◆ EXERCISE: What is needed here is a word-for-word copy of all the entries below.
───── SUPPLIED MATERIAL
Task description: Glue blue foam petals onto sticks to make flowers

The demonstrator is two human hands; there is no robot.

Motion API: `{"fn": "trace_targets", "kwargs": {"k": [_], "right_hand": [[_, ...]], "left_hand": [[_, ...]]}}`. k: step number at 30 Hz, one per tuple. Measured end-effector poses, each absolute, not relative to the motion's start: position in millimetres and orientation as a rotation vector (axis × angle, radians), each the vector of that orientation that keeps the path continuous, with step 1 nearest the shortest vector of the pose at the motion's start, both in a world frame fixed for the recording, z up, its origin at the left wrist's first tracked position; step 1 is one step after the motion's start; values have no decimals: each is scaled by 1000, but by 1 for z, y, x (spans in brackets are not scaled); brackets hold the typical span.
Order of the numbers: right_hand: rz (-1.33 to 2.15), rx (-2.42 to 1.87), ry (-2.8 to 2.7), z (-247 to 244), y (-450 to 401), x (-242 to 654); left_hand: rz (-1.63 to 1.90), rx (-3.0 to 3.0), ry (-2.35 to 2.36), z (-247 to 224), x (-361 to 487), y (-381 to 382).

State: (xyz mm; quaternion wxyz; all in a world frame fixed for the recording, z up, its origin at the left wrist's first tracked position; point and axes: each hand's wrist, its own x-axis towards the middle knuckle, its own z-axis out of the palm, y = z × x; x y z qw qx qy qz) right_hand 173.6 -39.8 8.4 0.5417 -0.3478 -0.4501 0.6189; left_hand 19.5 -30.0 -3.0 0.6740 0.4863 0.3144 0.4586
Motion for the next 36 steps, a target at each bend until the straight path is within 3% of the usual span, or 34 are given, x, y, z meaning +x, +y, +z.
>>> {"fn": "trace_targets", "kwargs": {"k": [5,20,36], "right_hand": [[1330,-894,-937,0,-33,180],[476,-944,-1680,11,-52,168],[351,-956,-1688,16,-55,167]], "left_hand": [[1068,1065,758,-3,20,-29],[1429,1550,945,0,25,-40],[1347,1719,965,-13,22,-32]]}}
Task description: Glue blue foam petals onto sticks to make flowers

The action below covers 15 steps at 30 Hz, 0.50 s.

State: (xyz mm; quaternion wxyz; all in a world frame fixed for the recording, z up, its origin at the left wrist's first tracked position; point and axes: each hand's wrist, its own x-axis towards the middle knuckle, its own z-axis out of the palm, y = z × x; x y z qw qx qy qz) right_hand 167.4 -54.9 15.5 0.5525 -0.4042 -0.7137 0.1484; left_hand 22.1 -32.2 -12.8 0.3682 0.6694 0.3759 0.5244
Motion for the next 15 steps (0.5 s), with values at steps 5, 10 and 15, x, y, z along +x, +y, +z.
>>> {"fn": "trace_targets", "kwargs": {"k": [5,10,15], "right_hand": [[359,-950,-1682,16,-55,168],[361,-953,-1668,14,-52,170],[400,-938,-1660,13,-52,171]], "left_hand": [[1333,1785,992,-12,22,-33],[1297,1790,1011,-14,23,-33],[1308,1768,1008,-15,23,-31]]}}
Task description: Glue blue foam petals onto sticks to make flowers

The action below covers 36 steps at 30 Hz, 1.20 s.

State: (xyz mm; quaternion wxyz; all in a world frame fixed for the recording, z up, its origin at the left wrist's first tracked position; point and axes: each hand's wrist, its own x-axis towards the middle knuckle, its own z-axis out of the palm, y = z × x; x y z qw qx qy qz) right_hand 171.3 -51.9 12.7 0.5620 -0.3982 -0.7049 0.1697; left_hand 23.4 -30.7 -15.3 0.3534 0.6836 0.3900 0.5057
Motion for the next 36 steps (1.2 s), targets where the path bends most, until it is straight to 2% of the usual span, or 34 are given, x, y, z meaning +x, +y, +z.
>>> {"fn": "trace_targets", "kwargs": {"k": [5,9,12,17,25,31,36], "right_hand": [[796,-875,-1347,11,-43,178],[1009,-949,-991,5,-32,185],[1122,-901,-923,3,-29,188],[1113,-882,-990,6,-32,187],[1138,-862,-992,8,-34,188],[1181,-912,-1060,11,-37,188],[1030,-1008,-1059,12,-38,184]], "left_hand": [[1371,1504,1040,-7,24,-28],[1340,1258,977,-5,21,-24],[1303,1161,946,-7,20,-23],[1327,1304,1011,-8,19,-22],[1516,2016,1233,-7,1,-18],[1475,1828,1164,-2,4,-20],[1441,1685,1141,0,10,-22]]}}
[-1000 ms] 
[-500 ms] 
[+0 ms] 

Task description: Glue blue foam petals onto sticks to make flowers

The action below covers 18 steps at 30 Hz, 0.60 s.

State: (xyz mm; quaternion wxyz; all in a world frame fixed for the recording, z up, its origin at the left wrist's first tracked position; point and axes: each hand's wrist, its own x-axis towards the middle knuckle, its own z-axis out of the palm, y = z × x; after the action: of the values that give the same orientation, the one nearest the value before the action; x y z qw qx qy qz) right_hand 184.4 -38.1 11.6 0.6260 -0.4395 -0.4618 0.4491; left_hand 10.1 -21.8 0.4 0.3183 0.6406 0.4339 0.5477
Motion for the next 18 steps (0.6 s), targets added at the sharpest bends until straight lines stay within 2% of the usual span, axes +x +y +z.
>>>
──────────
◆ ANSWER SPACE:
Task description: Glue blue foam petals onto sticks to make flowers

The demonstrator is two human hands; there is no robot.

Motion API: `{"fn": "trace_targets", "kwargs": {"k": [_], "right_hand": [[_, ...]], "left_hand": [[_, ...]]}}`. k: step number at 30 Hz, one per tuple. Measured end-effector poses, each absolute, not relative to the motion's start: position in millimetres and orientation as a rotation vector (axis × angle, radians), each the vector of that orientation that keeps the path continuous, with step 1 nearest the shortest vector of the pose at the motion's start, both in a world frame fixed for the recording, z up, its origin at the left wrist's first tracked position; step 1 is one step after the motion's start; values have no decimals: each is scaled by 1000, but by 1 for z, y, x (spans in brackets are not scaled); brackets hold the typical span.
Order of the numbers: right_hand: rz (-1.33 to 2.15), rx (-2.42 to 1.87), ry (-2.8 to 2.7), z (-247 to 244), y (-450 to 401), x (-242 to 654); left_hand: rz (-1.63 to 1.90), rx (-3.0 to 3.0), ry (-2.35 to 2.36), z (-247 to 224), x (-361 to 487), y (-381 to 382).

State: (xyz mm; quaternion wxyz; all in a world frame fixed for the recording, z up, its origin at the left wrist's first tracked position; point and axes: each hand's wrist, its own x-axis towards the middle knuckle, its own z-axis out of the palm, y = z × x; x y z qw qx qy qz) right_hand 173.6 -39.8 8.4 0.5417 -0.3478 -0.4501 0.6189; left_hand 19.5 -30.0 -3.0 0.6740 0.4863 0.3144 0.4586
Motion for the next 36 steps, a target at each bend until the straight path is within 3% of the usual span, or 34 are given, x, y, z meaning +x, +y, +z.
>>> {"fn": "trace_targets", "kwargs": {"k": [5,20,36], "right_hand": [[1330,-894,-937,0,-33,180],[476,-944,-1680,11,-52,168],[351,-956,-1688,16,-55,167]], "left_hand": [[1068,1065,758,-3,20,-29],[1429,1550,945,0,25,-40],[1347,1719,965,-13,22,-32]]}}
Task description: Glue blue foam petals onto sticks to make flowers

The action below covers 15 steps at 30 Hz, 0.50 s.

State: (xyz mm; quaternion wxyz; all in a world frame fixed for the recording, z up, its origin at the left wrist's first tracked position; point and axes: each hand's wrist, its own x-axis towards the middle knuckle, its own z-axis out of the palm, y = z × x; x y z qw qx qy qz) right_hand 167.4 -54.9 15.5 0.5525 -0.4042 -0.7137 0.1484; left_hand 22.1 -32.2 -12.8 0.3682 0.6694 0.3759 0.5244
Motion for the next 15 steps (0.5 s), with values at steps 5, 10 and 15, x, y, z along +x, +y, +z.
>>> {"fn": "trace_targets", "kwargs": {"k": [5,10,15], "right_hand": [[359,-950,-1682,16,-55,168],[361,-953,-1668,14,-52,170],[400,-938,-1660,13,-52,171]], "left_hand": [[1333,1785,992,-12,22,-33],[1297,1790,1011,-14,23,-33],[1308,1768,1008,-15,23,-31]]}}
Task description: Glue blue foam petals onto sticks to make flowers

The action below covers 36 steps at 30 Hz, 1.20 s.

State: (xyz mm; quaternion wxyz; all in a world frame fixed for the recording, z up, its origin at the left wrist's first tracked position; point and axes: each hand's wrist, its own x-axis towards the middle knuckle, its own z-axis out of the palm, y = z × x; x y z qw qx qy qz) right_hand 171.3 -51.9 12.7 0.5620 -0.3982 -0.7049 0.1697; left_hand 23.4 -30.7 -15.3 0.3534 0.6836 0.3900 0.5057
Motion for the next 36 steps (1.2 s), targets where the path bends most, until it is straight to 2% of the usual span, or 34 are given, x, y, z meaning +x, +y, +z.
>>> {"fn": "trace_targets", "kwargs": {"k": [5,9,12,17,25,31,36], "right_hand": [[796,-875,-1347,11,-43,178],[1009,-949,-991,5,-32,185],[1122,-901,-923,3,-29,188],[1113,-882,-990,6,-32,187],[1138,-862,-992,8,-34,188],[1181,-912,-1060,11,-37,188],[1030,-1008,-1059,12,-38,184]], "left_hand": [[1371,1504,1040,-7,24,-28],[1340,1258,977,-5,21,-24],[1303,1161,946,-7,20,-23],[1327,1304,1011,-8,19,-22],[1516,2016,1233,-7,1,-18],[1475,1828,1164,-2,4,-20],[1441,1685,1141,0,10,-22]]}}
[-1000 ms] 
[-500 ms] 
[+0 ms] 

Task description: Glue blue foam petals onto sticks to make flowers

The action below covers 18 steps at 30 Hz, 0.60 s.

State: (xyz mm; quaternion wxyz; all in a world frame fixed for the recording, z up, its origin at the left wrist's first tracked position; point and axes: each hand's wrist, its own x-axis towards the middle knuckle, its own z-axis out of the palm, y = z × x; after the action: of the values that give the same orientation, the one nearest the value before the action; x y z qw qx qy qz) right_hand 184.4 -38.1 11.6 0.6260 -0.4395 -0.4618 0.4491; left_hand 10.1 -21.8 0.4 0.3183 0.6406 0.4339 0.5477
Motion for the next 18 steps (0.6 s), targets added at the sharpest bends until straight lines stay within 2% of the usual span, axes +x +y +z.
>>>

The full answer has been given.